Campert en Heytze


Op het gevaar af dat iedereen de gelegenheidsgedichten al gelezen heeft die
geschreven zijn bij het overlijden van Jan Wolkers wil ik toch de gedichten
van Campert en Heytze citeren en vergelijken.
Het produkt van de Dichter des Vaderlands laat ik maar onbesproken.
Het zal ook niet gemakkelijk zijn om een goed gelegenheidsgedicht te
schrijven.

Leven (Remco Campert)

Vrijdagmiddag op het Centraal Station
kwam een onbekende op me af
keek me getroffen aan en zei:
'Heeft u het al gehoord?
Jan Wolkers is dood'.

terwijl ik nog maar net besloten had
om zolang ik nog te leven heb
niet meer aan de dood te denken
kwam jij, Jan, er onverhoeds tussen
zoals je me vaak belde
midden op een troosteloze dag
alsof je in Texel raadde
dat ik om je praatje verlegen zat

al wachtend op de trein
bleef denken aan jouw dood
niet denken aan De dood
maar eerder aan het leven
zoals jij het vierde
uitbundig en voorbeeldig

Remco Campert
De Volkskrant van 24 oktober 2007

Het gedicht begint heel realistisch en actueel: Vrijdagmiddag op het
Centraal Station. Dat station zal wel het CS in Amsterdam zijn, maar dat ik
Utrecht CS voor me zie stoort niet. Alle stations kunnen dienen voor
de absurditeit dat een vreemde onverhoeds een intieme boodschap overbrengt.
Campert en Wolkers waren vrienden, het bericht zal schokkend zijn geweest.
Dan beschrijft Campert iets moois. Dit schrijnende bericht brengt de
schrijver die zich dicht bij de dood waant dichter bij Wolkers'
omgaan met het léven. En dat schrijft hij bondig en inspirerend op.
Terwijl ik het gedicht overtikte merkte ik hoe goed het 'loopt', nergens
wringt het.
Campert schrijft over zijn eigen gevoelens en gedachten maar toch gaat het
gedicht over Wolkers. Jan Wolkers inspireert hem tot leven, ook, of juist
als hij dood is. Zo typeert en eert Campert Jan Wolkers.

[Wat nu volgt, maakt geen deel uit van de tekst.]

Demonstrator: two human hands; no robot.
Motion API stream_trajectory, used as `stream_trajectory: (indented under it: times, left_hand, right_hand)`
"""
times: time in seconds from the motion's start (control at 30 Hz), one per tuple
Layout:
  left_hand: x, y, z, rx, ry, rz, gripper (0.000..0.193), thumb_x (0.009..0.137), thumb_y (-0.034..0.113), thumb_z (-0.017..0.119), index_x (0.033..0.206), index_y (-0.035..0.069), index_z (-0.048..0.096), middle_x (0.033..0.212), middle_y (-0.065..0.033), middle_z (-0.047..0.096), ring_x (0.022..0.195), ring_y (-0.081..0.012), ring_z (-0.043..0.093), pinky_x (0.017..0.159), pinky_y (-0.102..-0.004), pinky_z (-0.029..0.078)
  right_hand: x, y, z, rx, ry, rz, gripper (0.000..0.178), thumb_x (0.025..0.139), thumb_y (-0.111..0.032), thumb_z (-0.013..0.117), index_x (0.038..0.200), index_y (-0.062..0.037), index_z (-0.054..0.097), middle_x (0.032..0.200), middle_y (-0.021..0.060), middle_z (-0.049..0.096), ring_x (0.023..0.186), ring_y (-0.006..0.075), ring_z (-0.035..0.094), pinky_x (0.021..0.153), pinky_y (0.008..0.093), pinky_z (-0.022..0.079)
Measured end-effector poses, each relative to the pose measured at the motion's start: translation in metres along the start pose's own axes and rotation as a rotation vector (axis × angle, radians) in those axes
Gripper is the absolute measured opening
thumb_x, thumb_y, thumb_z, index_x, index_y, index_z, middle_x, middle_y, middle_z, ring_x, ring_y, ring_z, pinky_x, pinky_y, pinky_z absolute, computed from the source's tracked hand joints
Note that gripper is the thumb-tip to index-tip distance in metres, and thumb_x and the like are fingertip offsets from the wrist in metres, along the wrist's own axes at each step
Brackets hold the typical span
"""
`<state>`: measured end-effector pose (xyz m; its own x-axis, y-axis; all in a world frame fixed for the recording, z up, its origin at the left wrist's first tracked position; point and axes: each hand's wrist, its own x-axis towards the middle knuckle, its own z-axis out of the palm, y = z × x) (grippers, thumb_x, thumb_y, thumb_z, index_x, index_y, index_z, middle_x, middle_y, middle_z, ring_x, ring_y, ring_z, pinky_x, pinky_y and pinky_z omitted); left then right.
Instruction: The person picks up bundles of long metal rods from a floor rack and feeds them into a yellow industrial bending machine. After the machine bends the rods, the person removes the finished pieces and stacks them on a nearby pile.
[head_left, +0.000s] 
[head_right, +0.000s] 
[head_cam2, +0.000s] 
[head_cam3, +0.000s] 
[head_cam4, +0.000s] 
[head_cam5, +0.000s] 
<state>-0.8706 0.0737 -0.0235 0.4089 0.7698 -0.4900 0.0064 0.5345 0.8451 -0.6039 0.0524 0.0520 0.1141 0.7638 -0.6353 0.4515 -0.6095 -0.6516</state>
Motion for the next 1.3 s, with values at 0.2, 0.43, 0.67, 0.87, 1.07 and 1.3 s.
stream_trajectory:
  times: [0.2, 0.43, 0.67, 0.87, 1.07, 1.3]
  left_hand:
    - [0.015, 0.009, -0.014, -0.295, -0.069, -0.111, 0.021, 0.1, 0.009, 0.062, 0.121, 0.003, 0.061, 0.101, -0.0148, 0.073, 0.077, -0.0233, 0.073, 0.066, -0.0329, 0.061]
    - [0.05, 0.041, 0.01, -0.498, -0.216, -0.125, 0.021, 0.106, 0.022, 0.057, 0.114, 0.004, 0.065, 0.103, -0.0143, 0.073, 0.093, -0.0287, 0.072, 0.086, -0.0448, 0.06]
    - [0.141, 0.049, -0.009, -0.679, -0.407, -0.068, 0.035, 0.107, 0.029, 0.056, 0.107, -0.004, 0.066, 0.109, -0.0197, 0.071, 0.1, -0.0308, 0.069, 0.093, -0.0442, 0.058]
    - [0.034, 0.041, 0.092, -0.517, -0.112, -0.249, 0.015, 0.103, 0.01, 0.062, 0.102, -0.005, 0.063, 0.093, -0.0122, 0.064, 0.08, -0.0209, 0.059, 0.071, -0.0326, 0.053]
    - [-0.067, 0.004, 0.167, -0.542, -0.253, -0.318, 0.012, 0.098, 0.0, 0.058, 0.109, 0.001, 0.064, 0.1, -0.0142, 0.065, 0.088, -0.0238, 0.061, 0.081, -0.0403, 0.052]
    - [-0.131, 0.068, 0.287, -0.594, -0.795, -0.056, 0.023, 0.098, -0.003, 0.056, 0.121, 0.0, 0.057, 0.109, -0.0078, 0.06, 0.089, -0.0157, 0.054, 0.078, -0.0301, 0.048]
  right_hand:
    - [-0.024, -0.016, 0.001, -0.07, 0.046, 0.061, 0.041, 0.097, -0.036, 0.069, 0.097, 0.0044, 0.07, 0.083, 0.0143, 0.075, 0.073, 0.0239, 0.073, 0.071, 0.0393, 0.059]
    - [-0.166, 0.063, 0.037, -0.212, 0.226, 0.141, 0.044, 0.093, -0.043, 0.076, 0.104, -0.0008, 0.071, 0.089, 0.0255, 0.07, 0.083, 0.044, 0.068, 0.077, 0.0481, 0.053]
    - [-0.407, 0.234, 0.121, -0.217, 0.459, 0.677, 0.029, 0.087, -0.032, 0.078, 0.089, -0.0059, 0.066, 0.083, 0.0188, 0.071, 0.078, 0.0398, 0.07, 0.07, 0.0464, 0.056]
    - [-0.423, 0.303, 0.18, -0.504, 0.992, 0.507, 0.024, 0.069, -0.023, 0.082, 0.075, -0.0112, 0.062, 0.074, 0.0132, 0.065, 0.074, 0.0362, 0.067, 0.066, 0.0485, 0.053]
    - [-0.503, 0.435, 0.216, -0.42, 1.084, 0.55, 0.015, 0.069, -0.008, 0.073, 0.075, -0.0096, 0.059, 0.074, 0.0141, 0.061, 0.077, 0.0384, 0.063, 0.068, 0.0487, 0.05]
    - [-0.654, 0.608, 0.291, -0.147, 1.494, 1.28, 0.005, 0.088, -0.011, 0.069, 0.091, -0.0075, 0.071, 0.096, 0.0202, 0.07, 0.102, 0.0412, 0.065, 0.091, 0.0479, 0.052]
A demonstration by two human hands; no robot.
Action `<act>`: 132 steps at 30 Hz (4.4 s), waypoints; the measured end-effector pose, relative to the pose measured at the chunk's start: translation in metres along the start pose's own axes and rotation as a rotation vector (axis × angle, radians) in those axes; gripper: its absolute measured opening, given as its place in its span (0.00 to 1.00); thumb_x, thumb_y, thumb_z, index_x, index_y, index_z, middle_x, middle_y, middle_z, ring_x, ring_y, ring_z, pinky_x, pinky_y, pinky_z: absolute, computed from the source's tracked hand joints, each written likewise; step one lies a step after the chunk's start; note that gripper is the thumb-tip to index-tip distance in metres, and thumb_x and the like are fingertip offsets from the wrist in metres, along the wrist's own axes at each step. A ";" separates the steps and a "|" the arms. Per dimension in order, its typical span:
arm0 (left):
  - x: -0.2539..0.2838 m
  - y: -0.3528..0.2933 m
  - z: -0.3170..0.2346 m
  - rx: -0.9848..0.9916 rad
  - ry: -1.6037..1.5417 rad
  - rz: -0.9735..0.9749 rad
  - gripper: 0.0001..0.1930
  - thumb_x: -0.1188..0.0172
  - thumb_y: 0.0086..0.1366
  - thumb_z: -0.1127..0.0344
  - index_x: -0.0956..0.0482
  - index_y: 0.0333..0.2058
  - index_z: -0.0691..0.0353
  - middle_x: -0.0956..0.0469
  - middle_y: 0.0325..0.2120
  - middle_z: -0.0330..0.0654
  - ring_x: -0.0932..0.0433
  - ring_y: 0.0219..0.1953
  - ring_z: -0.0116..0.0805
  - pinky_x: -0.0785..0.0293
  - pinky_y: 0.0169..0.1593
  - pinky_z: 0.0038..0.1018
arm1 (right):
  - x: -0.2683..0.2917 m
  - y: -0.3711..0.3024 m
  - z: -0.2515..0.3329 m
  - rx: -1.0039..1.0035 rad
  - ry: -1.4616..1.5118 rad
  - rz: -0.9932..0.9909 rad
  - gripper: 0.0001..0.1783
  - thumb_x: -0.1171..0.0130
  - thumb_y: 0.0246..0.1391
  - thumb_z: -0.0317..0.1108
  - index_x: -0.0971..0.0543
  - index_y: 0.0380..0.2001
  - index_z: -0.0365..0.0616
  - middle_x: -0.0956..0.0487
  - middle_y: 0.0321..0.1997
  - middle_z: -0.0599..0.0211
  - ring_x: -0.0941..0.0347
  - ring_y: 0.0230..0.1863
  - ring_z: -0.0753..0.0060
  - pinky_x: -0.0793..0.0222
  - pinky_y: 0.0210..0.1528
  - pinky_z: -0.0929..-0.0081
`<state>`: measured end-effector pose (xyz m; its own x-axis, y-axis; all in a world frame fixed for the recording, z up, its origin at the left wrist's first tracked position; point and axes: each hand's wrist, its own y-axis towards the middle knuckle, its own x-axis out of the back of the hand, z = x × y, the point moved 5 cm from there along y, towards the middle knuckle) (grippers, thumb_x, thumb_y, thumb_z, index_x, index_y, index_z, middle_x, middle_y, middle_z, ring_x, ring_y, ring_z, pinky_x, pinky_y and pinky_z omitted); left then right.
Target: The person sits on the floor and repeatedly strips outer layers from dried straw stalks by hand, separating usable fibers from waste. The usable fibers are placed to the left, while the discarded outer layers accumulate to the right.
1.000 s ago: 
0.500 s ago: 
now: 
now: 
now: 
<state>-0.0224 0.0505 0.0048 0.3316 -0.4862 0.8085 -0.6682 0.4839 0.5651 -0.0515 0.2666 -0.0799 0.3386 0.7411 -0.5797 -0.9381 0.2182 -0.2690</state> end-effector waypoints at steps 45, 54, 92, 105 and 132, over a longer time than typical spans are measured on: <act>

In memoriam Jan Wolkers (Ingmar Heytze)

Ik merk dat ik nog steeds op zoek ben
naar een soort remedie voor de dood,
bijvoorbeeld dat ik een paar klokken
terugzet, waarna jij gewoon weer wakker
wordt. Zoiets. Of dat ik op hoge poten
naar een grijs loket stap om te klagen
en dat alles dan wordt opgelost (er
wordt zelfs iemand om ontslagen).
Het is onzin, zoals elk geloof, maar ik
buig me over deze dagen als een schaker
die de stelling niet herkent, een bioloog
die een vreemde plantensoort ontdekt.

Vannacht laat ik het raam wel open.
Als je heimwee krijgt mag je erdoor.

Ingmar Heytze, Trouw 24 oktober 2007

In het In memoriam van Heytze lees ik over Heytzes protest tegen de dood van
iemand op wie hij kennelijk gesteld was, maar die iemand kan iedereen zijn.
Nergens kom je Jan Wolkers tegen, zelfs niet bij dat aardig gevonden open
raam. Hij was geen man voor heimwee, hij heeft het leven al echt gelééfd en
had vrede met de dood. Wolkers verschijnt alleen inwisselbaar in de titel.
Als gedicht vind ik het In memoriam ook niet erg geslaagd, veel beelden die
te bedacht aandoen.
Bovendien is de woordkeus hier en daar lelijk en/of overbodig: een soort
remedie, bijvoorbeeld, paar, zoiets, wel, en dan dat uit de toon vallende:
'zoals elk geloof'.
Ik houd er eigenlijk niet van om een gedicht te citeren om het te
bekritiseren, maar hier diende de vergelijking om het directe,
doeltreffende en ontroerende van Camperts gedicht nog duidelijker te laten
uitkomen.



Jop
 

 

 



Ik moet zeggen dat ik het erg met je eens ben.
Het gedicht van Campert vind ik erg mooi en treffend.
Ik zie Jan Wolkers voor me als ik het lees ofzo.
Het tweede gedicht van Heytze lijkt afstandelijk lijkt meer een groot
protest tegen de dood in het algemeen dan tegen de dood van Jan Wolkers.
Het lijkt alsof hij juist heel erg opziet tegen zijn eigen dood en dat dit
gevoel de dood van Jan Wolkers overschaduwd. Zoiets.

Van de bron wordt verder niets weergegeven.